_Instructions to follow_: Set down a word-for-word copy of the data below, limited to the lines from the first through the line with "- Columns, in".

_Data block_:

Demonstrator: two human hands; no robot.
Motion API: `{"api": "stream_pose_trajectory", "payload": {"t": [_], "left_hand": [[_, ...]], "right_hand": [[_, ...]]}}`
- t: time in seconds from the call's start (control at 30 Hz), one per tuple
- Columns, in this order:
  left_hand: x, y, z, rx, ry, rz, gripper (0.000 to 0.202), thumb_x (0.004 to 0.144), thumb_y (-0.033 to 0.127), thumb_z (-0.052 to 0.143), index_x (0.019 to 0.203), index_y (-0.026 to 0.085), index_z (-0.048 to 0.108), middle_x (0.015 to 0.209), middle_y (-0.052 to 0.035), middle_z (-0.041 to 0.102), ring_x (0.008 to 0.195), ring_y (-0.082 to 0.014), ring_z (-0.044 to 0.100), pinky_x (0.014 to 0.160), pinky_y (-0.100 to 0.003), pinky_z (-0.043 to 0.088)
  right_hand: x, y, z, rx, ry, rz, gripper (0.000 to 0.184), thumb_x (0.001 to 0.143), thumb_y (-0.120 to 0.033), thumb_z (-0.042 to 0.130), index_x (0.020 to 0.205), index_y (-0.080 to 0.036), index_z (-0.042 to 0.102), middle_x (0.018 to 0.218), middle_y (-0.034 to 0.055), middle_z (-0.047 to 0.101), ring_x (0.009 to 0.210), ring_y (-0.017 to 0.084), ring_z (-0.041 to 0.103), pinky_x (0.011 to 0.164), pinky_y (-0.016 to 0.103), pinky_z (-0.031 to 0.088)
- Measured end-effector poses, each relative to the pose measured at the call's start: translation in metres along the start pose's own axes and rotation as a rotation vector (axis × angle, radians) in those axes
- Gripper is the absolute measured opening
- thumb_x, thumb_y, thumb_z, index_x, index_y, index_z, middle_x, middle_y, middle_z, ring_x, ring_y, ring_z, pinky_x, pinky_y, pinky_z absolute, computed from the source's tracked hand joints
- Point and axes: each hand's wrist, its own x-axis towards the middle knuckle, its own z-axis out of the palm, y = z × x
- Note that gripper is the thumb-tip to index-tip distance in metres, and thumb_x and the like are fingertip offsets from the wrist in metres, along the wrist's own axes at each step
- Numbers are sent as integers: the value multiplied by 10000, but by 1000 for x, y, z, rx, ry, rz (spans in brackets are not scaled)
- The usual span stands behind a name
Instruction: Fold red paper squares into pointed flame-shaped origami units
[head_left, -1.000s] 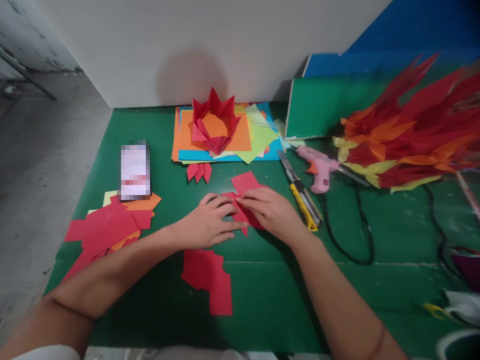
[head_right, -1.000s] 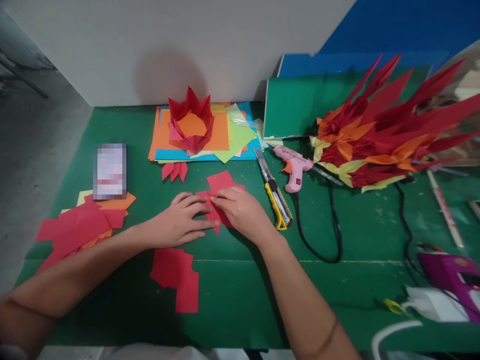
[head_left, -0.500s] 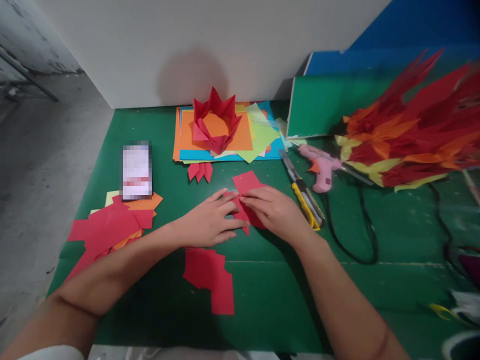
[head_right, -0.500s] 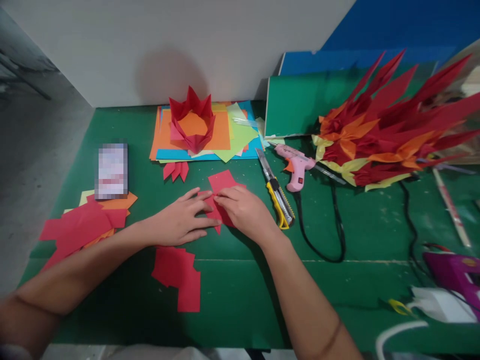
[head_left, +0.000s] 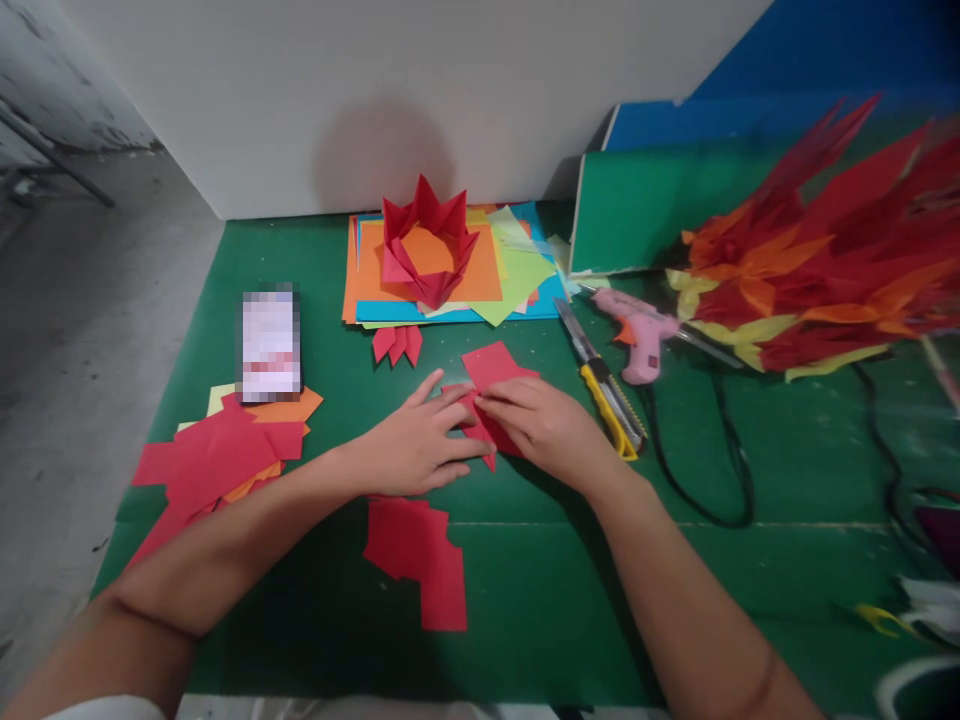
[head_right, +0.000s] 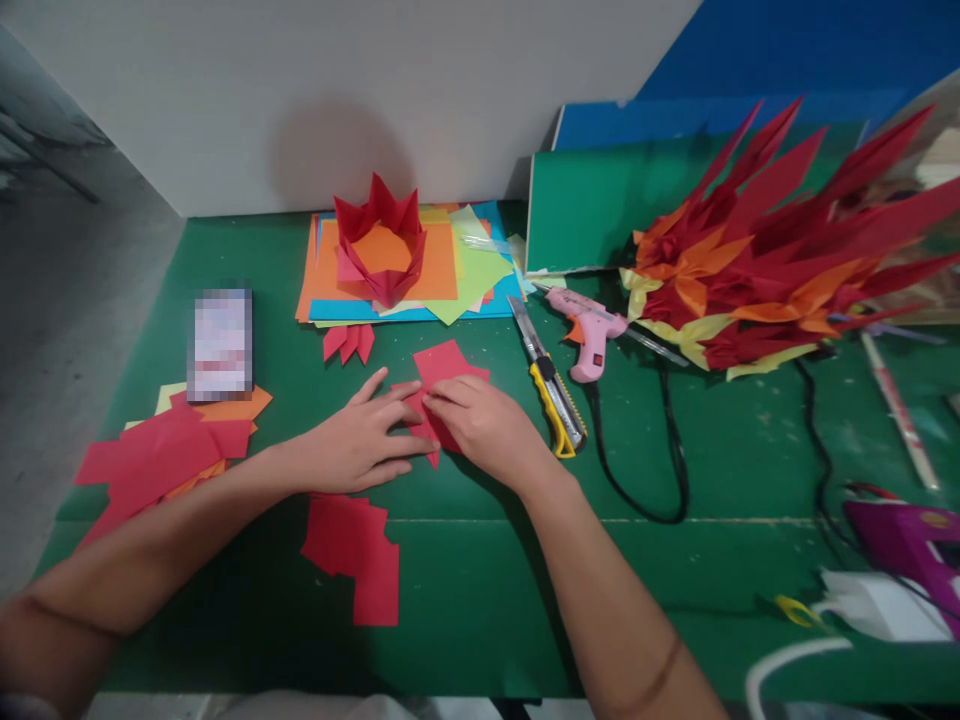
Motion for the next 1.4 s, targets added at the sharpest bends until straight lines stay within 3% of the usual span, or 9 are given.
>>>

_Answer box_:
Demonstrator: two human hands; no robot.
Motion API: `{"api": "stream_pose_trajectory", "payload": {"t": [_], "left_hand": [[_, ...]], "right_hand": [[_, ...]]}}`
- t: time in seconds from the call's start (control at 30 Hz), one per tuple
- Columns, in this order:

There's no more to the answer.